What Is Land Beer And What Does It Taste Like?

Germany has contributed immensely to the culture of beer. From lagers to witbier to Kölsch, beer just wouldn't be the same without the ages-old brewing methods that have influenced other breweries worldwide. Landbier (land beer in the U.S.), however, is harder to place than the more recognizable German varieties. The term is used to denote more of a place of origin than a specific brewing practice and is both a representation of the highly local culture of historic German towns and villages and the modern popularization of regionalized craft beer.

German landbier translates to "country beer," and serves as a marketing label that local German breweries have adopted to define lines of beer that don't fit neatly into one category. The term doesn't actually describe a specific style so much as it does an identity, as "landbier" denotes local methods of brewing, similar to craft beer in the United States. According to the German Beer Institute (via YouTube), the brew "is usually not too hoppy," but that's as specific as it gets. Color and alcohol content vary, and "the term Landbier has more to do with branding a particular line of beer than with brewing a beer according to a style definition."

The looseness of land beer

There's really no one way to make a landbier since the term essentially describes unclassifiable brewing styles. If there's any shared trait, it's the fact that these German breweries use highly local ingredients to represent their own region without conforming to one particular style. Although the term can be found all over Germany, it seems to have originated in the region of Franconia, which claims the title of being the most brewery-dense area of the world. Due to the home-brewed Franconian nature of the drink, landbiers will often but not always come unfiltered and unpasteurized with low carbonation.

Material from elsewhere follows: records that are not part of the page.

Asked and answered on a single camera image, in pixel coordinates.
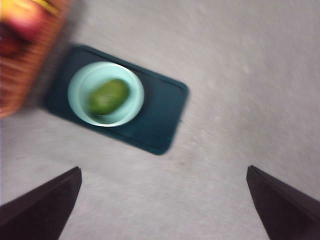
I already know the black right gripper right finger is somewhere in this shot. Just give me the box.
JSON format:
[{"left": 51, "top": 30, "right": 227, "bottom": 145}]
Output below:
[{"left": 246, "top": 164, "right": 320, "bottom": 240}]

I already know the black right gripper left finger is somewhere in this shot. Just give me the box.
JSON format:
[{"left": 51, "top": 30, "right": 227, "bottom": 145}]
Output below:
[{"left": 0, "top": 166, "right": 83, "bottom": 240}]

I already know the teal bowl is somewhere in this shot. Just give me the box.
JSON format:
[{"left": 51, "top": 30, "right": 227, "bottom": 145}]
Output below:
[{"left": 67, "top": 61, "right": 145, "bottom": 128}]

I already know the green avocado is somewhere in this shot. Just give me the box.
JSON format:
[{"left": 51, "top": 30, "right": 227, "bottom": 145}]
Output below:
[{"left": 89, "top": 78, "right": 130, "bottom": 116}]

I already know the brown wicker basket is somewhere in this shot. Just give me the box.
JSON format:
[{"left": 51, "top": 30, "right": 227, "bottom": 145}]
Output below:
[{"left": 0, "top": 0, "right": 76, "bottom": 119}]

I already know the dark rectangular tray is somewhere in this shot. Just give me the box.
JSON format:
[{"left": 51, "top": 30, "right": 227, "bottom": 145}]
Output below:
[{"left": 43, "top": 44, "right": 190, "bottom": 156}]

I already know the red apple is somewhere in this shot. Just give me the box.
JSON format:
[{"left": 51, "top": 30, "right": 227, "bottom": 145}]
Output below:
[{"left": 0, "top": 4, "right": 48, "bottom": 58}]

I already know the yellow fruit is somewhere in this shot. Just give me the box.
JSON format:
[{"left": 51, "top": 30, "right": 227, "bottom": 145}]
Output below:
[{"left": 31, "top": 0, "right": 65, "bottom": 15}]

American breweries have tried to replicate this style, though it's arguable if they can be truly labeled as "landbiers." Pott's Landbier from Boston's Harpoon Brewery is made with German malt and hops in the "German brewing tradition," while Schilling Beer Co. in New Hampshire has both light and dark lagers that are labeled as landbier due to the use of local malt from Western Massachusetts. 

If there's any American brewery that's the purest torch-bearer of the German landbier, however, it's Virginia's Wheatland Spring. The brewery's menu lists a host of beers that are difficult to define beyond a vague "ale" descriptor. That experimentation, along with Wheatland's reliance on ingredients literally farmed right outside the brewery, is probably the closest America comes to Franconia.

Wheatland Spring's land beer

Wheatland Spring is an "estate brewery," which means that its entire farmland is dedicated to growing ingredients for its beer. Owners Bonnie and John Branding explained to Food & Wine that they were inspired by their residence in Germany: "Driving up to a brewery in northern Bavaria, being able to park next to the ingredients that are going to be the next beer coming out of the brewery, it was something that I wasn't familiar with in the States," described Bonnie. The brewery uses water from a local underground source, hence the titular "spring" of Wheatland Spring, as well as its own craft malt, which is a rarer practice than it sounds like. 

Even though craft beer is nothing new to American palettes, craft malt from local, independent suppliers is a newer concept. Microbreweries usually concentrate on local hops in order to define the "craft"-ness of their beers, acquiring their malt through a third-party supplier that produces the ingredient for a mass market. In contrast, Wheatland Spring (as well as a growing number of craft malters and brewers) malts its own barley or acquires its malt from nearby farms in a process that the brewery states is similar to winemaking. It's a forward-thinking approach to a tradition much older than big brewing.